BluePrint Automation was founded in 1980 with the purpose of providing
automatic case packers for flexible bags. Since then, the company
says, it has grown into a multinational packaging automation business
with full-service manufacturing facilities in Virginia and the Netherlands.
Today, the company supplies fully
integrated turnkey systems for applications that involve the loading
of flexible bags and hard-to-handle packages into secondary containers
such as cases, trays, cartons, crates and masterbags.
According to John French, director of sales, the company does 95
percent of its business in the food industry. It is a competitive,
growing market, he explains.
“About seven years ago, there were three major players –
now there are close to 15,” French says.
We’ve been involved for a long time. We’re also the
largest. We focus on flexible packages – almost anything that’s
in a bag.”
When BluePrint begins working with a customer – a large food
company, for instance – it first looks at the production line
to see how It can apply technology there to improve speed, reduce
labor, increase profits or improve the overall quality of the product
as it goes out the door to a store, French explains.
The constant quest for exciting packaging often leaves BluePrint
Automation with the dilemma of how to get products to their destination
without damage.
“Displayability is a major factor for customers because everyone
wants to do something different to catch the consumer’s interest,”
French says.
“Everyone also wants to do things faster and faster in production,”
he adds.
“They want good displayability, but they also want containers
that are both inexpensive and easy to display. That’s where
most of our headaches come from and where most of our innovations
are leading.”
One customer came to BluePrint with an idea to save money by reusing
the cases it uses to ship products. As French explains, the company
developed a case and a machine to handle reusable cases, which was
the first in the industry.
“It wasn’t market driven,” French emphasizes.

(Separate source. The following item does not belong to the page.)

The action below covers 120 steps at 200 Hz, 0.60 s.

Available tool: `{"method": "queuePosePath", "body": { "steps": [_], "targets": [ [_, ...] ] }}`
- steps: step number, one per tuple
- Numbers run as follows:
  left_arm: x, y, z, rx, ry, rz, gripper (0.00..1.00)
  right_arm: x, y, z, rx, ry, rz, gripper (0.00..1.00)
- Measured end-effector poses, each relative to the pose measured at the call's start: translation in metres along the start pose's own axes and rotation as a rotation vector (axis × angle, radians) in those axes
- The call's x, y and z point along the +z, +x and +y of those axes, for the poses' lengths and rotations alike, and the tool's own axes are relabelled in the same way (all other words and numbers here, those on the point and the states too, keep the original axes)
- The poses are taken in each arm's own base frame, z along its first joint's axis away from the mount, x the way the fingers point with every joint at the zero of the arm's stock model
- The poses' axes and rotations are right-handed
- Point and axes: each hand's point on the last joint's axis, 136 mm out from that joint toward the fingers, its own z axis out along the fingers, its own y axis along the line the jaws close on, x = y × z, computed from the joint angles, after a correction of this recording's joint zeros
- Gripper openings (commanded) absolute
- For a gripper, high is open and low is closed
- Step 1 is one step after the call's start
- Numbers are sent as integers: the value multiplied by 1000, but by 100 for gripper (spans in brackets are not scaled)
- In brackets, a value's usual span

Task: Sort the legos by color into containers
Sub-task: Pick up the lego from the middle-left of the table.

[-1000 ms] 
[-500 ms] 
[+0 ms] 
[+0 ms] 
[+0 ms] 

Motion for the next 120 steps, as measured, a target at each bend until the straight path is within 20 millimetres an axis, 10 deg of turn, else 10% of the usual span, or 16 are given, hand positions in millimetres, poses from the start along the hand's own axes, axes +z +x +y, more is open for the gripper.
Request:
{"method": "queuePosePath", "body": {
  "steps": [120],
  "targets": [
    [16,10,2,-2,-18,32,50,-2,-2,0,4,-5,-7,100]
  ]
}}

“It was cost-savings driven. They wanted to get the product
out the door less expensively. Since then, we’ve allowed roughly
six other snack food customers to utilize the same technology and
realize the same savings.”
BluePrint’s solutions typically involve robotic case packing
technology, although it also offers vision-guided robotics, mechanical
case packing and case erecting.
“We offer a total system that takes control of the package
as soon as it leaves the form, fill and seal operation and takes
it all the way through palletizing; from the filler to the truck,”
the company says.
Guided Expansion
BluePrint currently has two manufacturing facilities – one
at its headquarters in Colonial Heights, Va., and one near Amsterdam,
Netherlands. It operates a robotics division in Boulder, Colo.,
and R&D facilities in Reno, Nev.
The Colorado location was a recent expansion to house the new robotics
division, French says. “We are continually receiving projects
and interest in this division,” he notes.
Vision-guided robotics, he explains, uses camera to look at products
on a conveyer belt and grab defective products. This is all done
at very high speeds, he says.
“The machine wraps a biscuit or food product into the plastic
wrap that you take off before putting (it) into the microwave,”
French explains.
“This is a field that, before, was very manual and required
a lot of labor. This technology takes a lot of the labor out of
the process by using delicate cameras.
“The cameras look at the product as it comes out of an oven,”

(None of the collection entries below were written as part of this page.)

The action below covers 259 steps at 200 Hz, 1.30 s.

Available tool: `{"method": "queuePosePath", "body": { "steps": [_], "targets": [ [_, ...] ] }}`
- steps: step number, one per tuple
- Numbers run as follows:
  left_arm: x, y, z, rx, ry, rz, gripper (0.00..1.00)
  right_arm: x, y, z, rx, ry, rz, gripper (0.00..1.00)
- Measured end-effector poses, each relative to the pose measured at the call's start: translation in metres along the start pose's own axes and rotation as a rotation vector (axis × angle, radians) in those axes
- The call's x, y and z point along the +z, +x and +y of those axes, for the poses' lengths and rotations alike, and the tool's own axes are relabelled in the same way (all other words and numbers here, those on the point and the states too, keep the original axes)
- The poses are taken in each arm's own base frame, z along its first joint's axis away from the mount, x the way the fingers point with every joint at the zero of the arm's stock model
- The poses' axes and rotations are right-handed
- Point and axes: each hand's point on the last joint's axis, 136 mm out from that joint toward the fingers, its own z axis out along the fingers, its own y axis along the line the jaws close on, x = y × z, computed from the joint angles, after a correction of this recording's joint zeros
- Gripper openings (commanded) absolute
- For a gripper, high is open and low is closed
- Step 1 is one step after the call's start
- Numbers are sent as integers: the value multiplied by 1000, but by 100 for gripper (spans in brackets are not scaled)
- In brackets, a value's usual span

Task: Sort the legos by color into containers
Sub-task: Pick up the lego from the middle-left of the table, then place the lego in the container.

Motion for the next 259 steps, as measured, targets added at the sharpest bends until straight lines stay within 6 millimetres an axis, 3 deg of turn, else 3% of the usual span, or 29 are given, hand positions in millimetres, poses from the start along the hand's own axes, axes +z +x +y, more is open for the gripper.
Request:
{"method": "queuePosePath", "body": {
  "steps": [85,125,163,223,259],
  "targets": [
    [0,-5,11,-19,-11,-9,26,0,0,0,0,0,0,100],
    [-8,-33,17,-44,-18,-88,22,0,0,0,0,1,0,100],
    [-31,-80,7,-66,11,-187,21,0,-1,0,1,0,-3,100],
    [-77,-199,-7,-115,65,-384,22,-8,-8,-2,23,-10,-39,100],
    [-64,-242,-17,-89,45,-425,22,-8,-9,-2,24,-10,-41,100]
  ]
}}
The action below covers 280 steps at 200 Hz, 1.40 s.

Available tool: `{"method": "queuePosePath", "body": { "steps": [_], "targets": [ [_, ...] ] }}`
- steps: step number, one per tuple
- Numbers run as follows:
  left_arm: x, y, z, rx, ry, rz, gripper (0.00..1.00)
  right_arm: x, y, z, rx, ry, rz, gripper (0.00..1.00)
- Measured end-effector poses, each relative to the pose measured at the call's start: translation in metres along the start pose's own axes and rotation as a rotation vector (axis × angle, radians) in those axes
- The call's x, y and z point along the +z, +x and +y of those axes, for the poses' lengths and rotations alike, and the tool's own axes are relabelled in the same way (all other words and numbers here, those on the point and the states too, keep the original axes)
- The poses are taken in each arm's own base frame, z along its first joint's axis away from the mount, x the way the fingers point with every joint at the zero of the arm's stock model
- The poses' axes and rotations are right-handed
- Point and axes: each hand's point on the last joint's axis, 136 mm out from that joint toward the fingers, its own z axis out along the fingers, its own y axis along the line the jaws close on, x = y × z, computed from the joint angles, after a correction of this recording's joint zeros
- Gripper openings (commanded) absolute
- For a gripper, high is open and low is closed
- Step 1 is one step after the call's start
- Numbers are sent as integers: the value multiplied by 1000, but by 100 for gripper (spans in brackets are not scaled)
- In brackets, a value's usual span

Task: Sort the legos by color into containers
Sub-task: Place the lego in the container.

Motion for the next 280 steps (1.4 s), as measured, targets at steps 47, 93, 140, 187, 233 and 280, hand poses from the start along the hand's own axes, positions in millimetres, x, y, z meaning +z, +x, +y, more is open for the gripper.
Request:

he continues. “As the items move along the conveyer belt,
the cameras can locate, inspect, look for quality, reject bad products
and put good products back. The machine identifies what is good
and bad, and one person watches over 10 or 12 machines just to monitor
them.”
BluePrint employs 175 people worldwide, 95 in the United States.
Approximately 65 of its employees have engineering degrees, he adds.
“We work with some schools to do internships for mechanical
engineering and have hired several of those interns,” he says.
“We do a fair amount of work with local universities.”